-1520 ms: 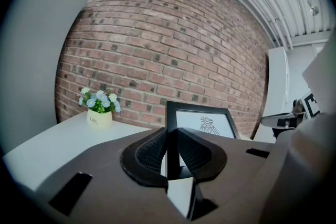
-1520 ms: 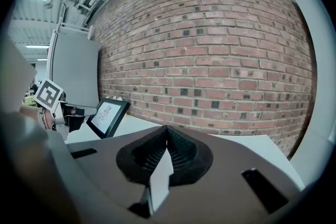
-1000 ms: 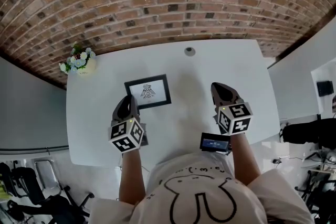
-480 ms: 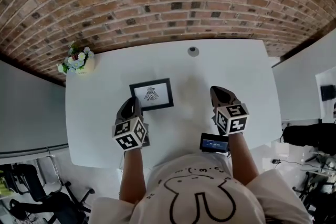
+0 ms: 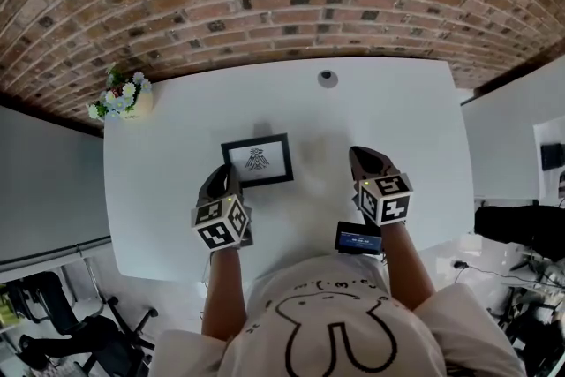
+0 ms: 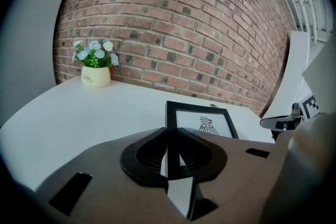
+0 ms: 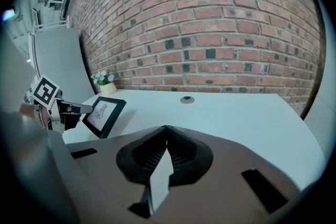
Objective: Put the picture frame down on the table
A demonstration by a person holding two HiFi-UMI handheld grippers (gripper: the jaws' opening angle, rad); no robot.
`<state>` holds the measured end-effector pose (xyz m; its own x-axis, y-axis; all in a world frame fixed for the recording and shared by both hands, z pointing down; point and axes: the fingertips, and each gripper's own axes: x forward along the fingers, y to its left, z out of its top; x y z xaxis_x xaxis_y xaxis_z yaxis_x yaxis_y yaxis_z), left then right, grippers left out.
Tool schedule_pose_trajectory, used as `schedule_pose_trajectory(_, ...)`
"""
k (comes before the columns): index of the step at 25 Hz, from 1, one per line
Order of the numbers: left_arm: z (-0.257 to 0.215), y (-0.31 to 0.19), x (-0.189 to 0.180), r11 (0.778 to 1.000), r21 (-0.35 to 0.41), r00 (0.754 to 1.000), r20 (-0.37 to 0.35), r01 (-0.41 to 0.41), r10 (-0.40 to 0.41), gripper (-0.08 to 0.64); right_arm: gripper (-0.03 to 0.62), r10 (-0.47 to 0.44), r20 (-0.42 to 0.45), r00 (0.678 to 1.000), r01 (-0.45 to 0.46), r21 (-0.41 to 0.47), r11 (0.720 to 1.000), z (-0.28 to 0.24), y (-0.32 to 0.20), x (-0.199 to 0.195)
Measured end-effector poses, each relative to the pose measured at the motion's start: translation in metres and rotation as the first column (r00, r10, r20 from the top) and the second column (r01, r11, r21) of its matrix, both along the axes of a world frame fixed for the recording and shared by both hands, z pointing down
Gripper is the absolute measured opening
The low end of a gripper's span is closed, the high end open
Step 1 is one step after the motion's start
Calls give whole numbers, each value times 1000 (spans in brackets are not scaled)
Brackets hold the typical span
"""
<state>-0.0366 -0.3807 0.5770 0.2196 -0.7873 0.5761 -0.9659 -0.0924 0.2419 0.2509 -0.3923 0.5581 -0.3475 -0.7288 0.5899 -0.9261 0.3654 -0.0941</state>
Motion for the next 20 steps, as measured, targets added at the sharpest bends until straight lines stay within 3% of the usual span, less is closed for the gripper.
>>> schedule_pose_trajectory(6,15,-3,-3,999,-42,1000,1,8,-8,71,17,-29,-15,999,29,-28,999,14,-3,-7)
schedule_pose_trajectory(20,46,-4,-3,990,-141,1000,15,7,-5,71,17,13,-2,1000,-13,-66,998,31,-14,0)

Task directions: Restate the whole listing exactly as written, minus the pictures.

Response area:
-1520 ms: 
-1520 ms: 
-1000 ms: 
-480 ms: 
+0 ms: 
+0 ms: 
+0 ms: 
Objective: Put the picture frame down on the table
A demonstration by a person holding two HiFi-UMI handheld grippers (gripper: the jaws' opening angle, rad); no robot.
`<state>` holds the measured end-effector pose (xyz m; its own x-axis, y-axis; all in a world frame fixed for the recording and shared by both hands, z pointing down; point and axes: the fingertips, and each gripper's own axes: x forward along the fingers, y to its left, z out of its top; x y z xaxis_x xaxis_y xaxis_z yaxis_x yaxis_y yaxis_z), left then right, grippers left out.
Tool schedule_pose_trajectory, used as `schedule_pose_trajectory(_, ...)`
"""
k (comes before the columns): index of the step at 25 Hz, from 1, one per line
Order of the numbers: left_arm: z (-0.257 to 0.215), y (-0.31 to 0.19), x (-0.189 to 0.180), r11 (0.778 to 1.000), r21 (-0.35 to 0.41), r00 (0.754 to 1.000), r20 (-0.37 to 0.35), r01 (-0.41 to 0.41), r10 (-0.40 to 0.41), gripper (-0.08 to 0.64); right_arm: gripper (-0.03 to 0.62), r10 (-0.47 to 0.44), r20 (-0.42 to 0.45), r00 (0.678 to 1.000), r01 (-0.45 to 0.46), r21 (-0.41 to 0.47), r11 (0.720 to 1.000), z (-0.28 to 0.24), y (-0.32 to 0.20), x (-0.199 to 0.195)
Measured end-effector poses, each relative to the pose measured at the motion's start: translation in metres and rotation as the first column (r00, r10, r20 from the top) and the second column (r01, r11, r21) of its matrix, both along the axes of a world frame fixed for the recording and shared by both hands, z pointing down
Gripper is the absolute measured opening
The low end of a gripper's span is closed, the high end open
Step 1 is one step after the motion's start
Calls give whole numbers, each value times 1000 (spans in brackets are not scaled)
Brackets hold the typical span
"""
<state>-0.0366 -0.3807 0.5770 0.2196 -0.7873 0.5761 -0.9659 -0.0924 0.2419 0.2509 -0.3923 0.5581 -0.3475 -0.7288 0.5899 -0.9261 0.3654 -0.0941</state>
Motion for the next 20 steps, as measured, targets added at the sharpest bends until straight lines stay within 3% of the usual span, less is closed for the gripper.
>>> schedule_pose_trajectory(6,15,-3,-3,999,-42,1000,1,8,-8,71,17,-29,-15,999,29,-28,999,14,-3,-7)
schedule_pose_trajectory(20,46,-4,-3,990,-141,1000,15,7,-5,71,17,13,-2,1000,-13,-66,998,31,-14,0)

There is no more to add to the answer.